Contrary to pre-election polls and predictions based on them (including my own), Spain will not have a right-wing government this autumn and thus join the European conservative trend. Despite the People’s Party winning a relative majority, its leader Alberto Núñez Feijóo has virtually no chance of forming a new Spanish government. The current Prime Minister and head of the Spanish Socialists Pedro Sánchez has somewhat better prospects of forming a new government, having appeared to be a predestined loser after extremely poor results in the spring local elections. However, he has once again proven to be surprisingly good tactician.

After the spring electoral defeat and the practical collapse of their previous coalition partner, the ultra-left Podemos, Sánchez, to the surprise of many, decided to call for early elections in the middle of summer and vacation season.
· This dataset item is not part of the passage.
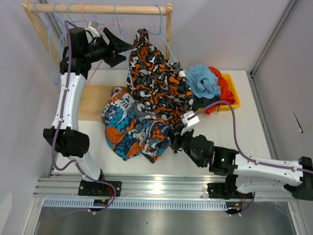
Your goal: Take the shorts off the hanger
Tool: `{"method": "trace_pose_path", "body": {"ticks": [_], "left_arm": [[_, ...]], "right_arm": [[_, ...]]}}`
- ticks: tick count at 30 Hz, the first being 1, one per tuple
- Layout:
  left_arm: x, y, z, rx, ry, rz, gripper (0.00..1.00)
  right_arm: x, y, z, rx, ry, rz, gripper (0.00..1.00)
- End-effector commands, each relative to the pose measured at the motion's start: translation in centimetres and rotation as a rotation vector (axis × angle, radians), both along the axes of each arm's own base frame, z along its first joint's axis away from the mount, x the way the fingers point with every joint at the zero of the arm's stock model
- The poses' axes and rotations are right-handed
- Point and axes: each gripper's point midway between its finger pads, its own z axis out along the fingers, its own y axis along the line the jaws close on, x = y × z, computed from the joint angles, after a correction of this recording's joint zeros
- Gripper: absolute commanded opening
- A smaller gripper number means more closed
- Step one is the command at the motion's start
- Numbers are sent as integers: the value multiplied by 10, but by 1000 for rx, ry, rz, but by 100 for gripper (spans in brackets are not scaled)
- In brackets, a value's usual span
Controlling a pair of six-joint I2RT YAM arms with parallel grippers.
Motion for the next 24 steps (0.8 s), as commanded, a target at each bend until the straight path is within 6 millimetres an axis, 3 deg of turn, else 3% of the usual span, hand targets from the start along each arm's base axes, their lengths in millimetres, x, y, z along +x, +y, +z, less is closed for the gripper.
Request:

Not only did he manage to avoid an even greater electoral defeat than in the spring local elections, but he also gained a minimal opportunity to form the next Spanish government despite losing the elections.

A series of interesting phenomena

The math is simple: despite the (narrow) electoral victory, Feijóo’s People’s Party, along with its ultra-conservative coalition partner Vox, does not have a majority in parliament, and Sánchez’s Socialists with ad hoc ultra-left platform Sumar have even less. However, there is a minimum chance for Sánchez’s left coalition to achieve some form of coalition partnership with the secessionist parties of Catalonia and the Basque Country, while Feijóo’s right coalition has almost no such possibility. Nevertheless, perhaps the most realistic option at the moment is new elections.

Beyond this simple electoral math, the Sunday parliamentary elections in Spain have highlighted a series of interesting phenomena that are applicable to political upheavals in other European countries, including Croatia, where, as in Spain, society is deeply divided between the political left and right. Furthermore, regardless of whether Sánchez manages to form the next government or Spain faces new elections, the country enters the next political cycle as a state with pronounced internal political upheavals and a very complex political scene – starting from the fact that the electoral winners are not in a position to govern, while parties advocating secessionist policies (Catalonia, Basque Country) decide on the government.

Today, from the position of a general after the battle, it is relatively easy to list what contributed to the Spanish electoral surprise. Conservative voters were on vacation at the time, and postal voting is still not a complete substitute for going to the polls. Here, Sánchez chose good timing. Pre-election polls, which announced a practically certain victory for the right coalition – the People’s Party and Vox – may have lulled their voters a bit. The famous D’Hondt system did its part, as in conservative provinces, the People’s Party and Vox mutually ‘devoured’ mandates.

However, the results of the Spanish Sunday elections once again showed that voters (especially in countries with a historical burden of national right) ultimately retreat before the possibility of an ultra-right party entering power at the national level, no matter how much they support its restrictive policies towards illegal migration, its opposition to green and transgender policies, its euroscepticism… At the moment of national elections, the vote still goes towards – the center. The People’s Party (right center) actually performed very well in these elections, while (ultra-right) Vox underperformed. Better connoisseurs of the Spanish political scene even believe that Feijóo’s tactical mistake was to announce a post-election partnership with Vox in advance, as he repelled more undecided voters than he attracted.

The model of a grand coalition

Another important message is that in the event of repeated elections due to the fragmentation of the political scene, Spain could resort to the German (Merkel’s) model of a grand coalition. This model has proven to be a short-term good solution (a stable government can be formed), but in the long run, it kills the vibrancy of politics and the essence of political competition, turning politics into a technique of coalition-building. In any case, after the electoral surprise (which some have also called a shock), Spain faces months of attempts to form a new government, and perhaps new elections. And this in a semester when it presides over the EU, led by Sánchez as a technical prime minister. It is not particularly dramatic. But it is an additional pebble in the mosaic of the EU as a community of states without leaders and without a political profile.